The analysis showed that repealing blue laws led to a 5- to 10-percentage-point drop in weekly attendance at religious services. In later years, those same states also experienced higher rates of deaths of despair.

Mortality Trends Before and After Opioids

Oostrom noted that deaths of despair among middle-aged white Americans had been steadily declining from the late 1970s through the early 1990s. That decline eventually stalled, a shift that aligns with both falling church attendance and the repeal of blue laws.

After OxyContin was introduced in 1996, mortality rates rose sharply.

“OxyContin and the opioid crisis made a bad situation worse, but the deaths of despair were already on the rise,” Oostrom said.

Why Churchgoing May Matter for Health

The study raises an important question: how could lower church attendance contribute to higher death rates?

Oostrom explained that people who stop attending religious services often lose social ties, which past research has shown play a crucial role in physical and mental health. However, the findings suggest that social connection alone does not fully explain the pattern.

The researchers did not observe similar declines in other types of social activities during the same period when church attendance was falling.

“Religion may provide some way of making sense of the world, some sense of identity in relation to others, that can’t easily be replaced by other forms of socialization,” Oostrom said.

She also emphasized that belief itself did not fade during the years studied.

“What changed is whether people identified as religious and whether they go to church. Those are the things that matter when it comes to deaths of despair,” she said.

Can Community Participation Reverse the Trend?

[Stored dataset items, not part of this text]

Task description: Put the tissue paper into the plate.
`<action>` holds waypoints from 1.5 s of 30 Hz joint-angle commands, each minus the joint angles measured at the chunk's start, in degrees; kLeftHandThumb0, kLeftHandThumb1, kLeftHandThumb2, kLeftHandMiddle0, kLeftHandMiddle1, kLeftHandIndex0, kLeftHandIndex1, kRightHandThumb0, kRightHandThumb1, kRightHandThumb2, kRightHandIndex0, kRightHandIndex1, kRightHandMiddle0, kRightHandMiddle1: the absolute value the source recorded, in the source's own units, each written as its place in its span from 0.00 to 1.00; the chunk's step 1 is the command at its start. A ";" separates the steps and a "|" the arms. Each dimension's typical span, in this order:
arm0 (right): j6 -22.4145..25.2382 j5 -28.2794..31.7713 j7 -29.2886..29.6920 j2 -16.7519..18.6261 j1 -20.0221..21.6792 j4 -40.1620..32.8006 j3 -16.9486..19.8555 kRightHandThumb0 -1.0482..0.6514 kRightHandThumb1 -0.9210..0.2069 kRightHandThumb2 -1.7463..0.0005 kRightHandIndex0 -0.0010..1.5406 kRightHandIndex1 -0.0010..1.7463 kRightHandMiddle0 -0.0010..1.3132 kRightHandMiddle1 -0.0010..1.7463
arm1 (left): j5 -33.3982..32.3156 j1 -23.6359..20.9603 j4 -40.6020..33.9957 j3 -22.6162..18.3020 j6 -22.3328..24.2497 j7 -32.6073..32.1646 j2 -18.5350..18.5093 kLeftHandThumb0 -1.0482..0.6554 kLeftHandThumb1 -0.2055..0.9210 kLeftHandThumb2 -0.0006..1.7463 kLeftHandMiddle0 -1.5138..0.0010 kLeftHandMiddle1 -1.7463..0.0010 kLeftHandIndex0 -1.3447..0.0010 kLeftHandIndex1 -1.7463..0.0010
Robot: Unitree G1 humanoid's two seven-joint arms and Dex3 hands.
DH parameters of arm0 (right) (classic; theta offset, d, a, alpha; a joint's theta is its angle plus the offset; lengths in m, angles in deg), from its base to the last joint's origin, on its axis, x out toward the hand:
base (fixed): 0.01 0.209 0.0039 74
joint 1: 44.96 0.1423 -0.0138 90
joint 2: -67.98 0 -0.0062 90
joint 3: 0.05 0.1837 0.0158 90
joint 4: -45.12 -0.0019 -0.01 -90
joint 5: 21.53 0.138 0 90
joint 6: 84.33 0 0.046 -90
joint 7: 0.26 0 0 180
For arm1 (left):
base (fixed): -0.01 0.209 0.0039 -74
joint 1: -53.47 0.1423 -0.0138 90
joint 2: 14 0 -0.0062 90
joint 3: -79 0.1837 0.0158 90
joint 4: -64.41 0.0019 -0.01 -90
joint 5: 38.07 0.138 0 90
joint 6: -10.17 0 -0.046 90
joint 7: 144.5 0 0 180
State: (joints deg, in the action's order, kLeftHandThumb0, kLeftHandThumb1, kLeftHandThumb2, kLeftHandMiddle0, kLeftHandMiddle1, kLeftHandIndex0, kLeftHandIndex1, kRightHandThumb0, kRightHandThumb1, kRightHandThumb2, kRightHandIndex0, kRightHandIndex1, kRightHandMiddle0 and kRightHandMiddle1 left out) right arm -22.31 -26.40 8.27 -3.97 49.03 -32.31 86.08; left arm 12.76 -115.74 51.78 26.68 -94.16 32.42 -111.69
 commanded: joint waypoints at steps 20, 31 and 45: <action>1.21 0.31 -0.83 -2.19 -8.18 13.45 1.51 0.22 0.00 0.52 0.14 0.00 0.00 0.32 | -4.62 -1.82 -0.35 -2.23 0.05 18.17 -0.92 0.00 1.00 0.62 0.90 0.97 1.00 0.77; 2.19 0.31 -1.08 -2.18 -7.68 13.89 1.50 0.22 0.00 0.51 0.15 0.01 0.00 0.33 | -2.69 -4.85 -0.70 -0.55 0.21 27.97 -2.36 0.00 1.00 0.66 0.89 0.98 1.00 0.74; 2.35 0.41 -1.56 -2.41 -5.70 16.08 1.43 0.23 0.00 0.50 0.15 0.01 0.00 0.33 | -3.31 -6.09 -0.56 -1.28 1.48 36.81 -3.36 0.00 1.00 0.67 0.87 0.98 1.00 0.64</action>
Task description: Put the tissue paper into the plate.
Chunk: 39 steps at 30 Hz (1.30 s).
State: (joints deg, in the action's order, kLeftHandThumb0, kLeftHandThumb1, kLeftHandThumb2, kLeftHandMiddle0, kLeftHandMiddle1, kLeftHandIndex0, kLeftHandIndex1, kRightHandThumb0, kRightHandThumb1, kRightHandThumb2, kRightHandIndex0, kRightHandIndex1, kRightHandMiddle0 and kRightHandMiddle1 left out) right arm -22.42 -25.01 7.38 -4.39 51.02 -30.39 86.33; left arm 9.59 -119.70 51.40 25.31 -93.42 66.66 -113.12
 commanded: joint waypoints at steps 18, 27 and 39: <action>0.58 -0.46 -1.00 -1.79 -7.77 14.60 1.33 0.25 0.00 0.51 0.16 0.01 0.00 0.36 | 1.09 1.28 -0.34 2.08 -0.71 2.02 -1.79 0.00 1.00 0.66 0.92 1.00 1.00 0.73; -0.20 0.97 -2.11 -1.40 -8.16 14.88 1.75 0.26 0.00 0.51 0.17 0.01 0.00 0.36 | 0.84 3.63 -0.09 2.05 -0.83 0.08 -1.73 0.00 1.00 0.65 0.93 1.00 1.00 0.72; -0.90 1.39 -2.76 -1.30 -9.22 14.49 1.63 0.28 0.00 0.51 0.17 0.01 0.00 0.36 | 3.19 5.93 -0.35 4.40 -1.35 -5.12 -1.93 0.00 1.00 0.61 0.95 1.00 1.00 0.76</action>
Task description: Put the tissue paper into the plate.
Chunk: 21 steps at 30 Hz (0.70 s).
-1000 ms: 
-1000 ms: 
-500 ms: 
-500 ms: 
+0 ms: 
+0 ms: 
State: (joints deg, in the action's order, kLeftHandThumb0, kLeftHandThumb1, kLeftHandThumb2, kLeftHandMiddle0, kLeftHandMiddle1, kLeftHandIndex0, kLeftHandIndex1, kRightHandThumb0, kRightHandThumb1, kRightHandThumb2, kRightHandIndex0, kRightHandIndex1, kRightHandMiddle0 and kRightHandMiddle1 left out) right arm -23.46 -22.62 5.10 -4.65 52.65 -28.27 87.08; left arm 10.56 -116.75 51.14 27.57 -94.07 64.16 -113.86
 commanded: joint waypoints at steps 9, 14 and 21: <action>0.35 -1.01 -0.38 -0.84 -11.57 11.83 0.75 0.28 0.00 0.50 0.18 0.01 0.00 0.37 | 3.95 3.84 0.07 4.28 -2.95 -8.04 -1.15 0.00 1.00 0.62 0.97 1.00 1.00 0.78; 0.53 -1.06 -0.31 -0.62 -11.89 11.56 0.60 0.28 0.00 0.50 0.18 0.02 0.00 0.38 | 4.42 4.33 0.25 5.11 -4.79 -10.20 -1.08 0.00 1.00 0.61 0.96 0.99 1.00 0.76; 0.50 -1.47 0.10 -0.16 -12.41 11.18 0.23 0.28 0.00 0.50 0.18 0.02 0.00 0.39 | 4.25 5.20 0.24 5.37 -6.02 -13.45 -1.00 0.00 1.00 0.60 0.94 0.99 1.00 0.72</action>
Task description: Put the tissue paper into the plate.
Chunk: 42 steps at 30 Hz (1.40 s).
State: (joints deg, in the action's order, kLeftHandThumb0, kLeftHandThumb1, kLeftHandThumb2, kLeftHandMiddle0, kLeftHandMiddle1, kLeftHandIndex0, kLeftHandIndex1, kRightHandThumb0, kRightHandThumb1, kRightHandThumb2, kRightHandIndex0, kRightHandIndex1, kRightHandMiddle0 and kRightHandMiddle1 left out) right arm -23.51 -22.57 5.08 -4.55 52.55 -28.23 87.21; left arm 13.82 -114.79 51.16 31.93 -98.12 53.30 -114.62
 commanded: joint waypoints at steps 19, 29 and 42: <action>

The findings raise the possibility that renewed involvement in religious organizations or even secular community groups might help counter rising mortality rates. However, the authors caution that existing evidence does not offer much optimism.

“To our knowledge, findings on this point have so far been pessimistic,” the researchers wrote.

Oostrom added that there is no clear sign that broader declines in community participation are reversing. She also noted that the positive effects of religious involvement on life satisfaction are difficult to reproduce through other forms of social engagement.

The growing role of social media in the 21st century may further reduce the likelihood of a meaningful reversal, she said.

“People are less religious now, and there hasn’t been a substitute that provides what religion provided to many people. And our paper suggests this could have long-term impacts on health and mortality,” Oostrom said.